Reputation: 2706
I am trying to read a very large set of data from a CSV file using pandas in python. I need to break up the data into parts to take it in, therefore I would like to take in half of the rows first and then the other half.
I see that there is the chunksize parameter in the read_csv. However, I cannot seem to figure out how to put it all into a matrix or sparse matrix after it is read.
wow = pd.read_csv('TestingCSV.csv', sep=',', header='infer', low_memory=False, chunksize=10, usecols=(range(3, 5)))
This returns a type: <class 'pandas.io.parsers.TextFileReader'>
What is a possible way to take in the different chunks and then reconstruct a matrix or sparse matrix from them?
Upvotes: 0
Views: 269
Reputation: 15963
When you use the read_csv
you need to read the whole file you can't read part of it.
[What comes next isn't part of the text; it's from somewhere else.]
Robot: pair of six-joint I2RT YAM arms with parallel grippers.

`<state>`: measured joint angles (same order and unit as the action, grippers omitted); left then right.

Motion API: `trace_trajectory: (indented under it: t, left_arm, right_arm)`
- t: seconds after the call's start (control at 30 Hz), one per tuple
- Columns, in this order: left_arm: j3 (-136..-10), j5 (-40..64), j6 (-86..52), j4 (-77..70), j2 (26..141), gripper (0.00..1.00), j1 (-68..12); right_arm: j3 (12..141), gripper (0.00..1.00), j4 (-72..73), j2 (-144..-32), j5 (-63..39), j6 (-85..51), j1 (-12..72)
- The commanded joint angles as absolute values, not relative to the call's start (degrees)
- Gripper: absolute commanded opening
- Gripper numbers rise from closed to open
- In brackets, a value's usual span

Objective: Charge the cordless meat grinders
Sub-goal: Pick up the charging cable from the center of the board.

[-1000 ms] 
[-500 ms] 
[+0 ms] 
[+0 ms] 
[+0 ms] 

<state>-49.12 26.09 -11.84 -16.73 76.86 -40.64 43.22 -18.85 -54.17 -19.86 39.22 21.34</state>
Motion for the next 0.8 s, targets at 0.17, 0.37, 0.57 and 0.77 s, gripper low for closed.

When it comes down to the chunksize
, you need to take those "chunks" that are listed under wow
and concat()
.
For example:
chunks = pd.read_csv(data, chunksize = 100)
df = pd.concat(chunks, ignore_index=True)
So now you have a the full dataframe and you can do whatever analysis you need to do.
It's also an iterable object, so you can do the following:
for chunk in chunks:
#do something to each chunk
Upvotes: 1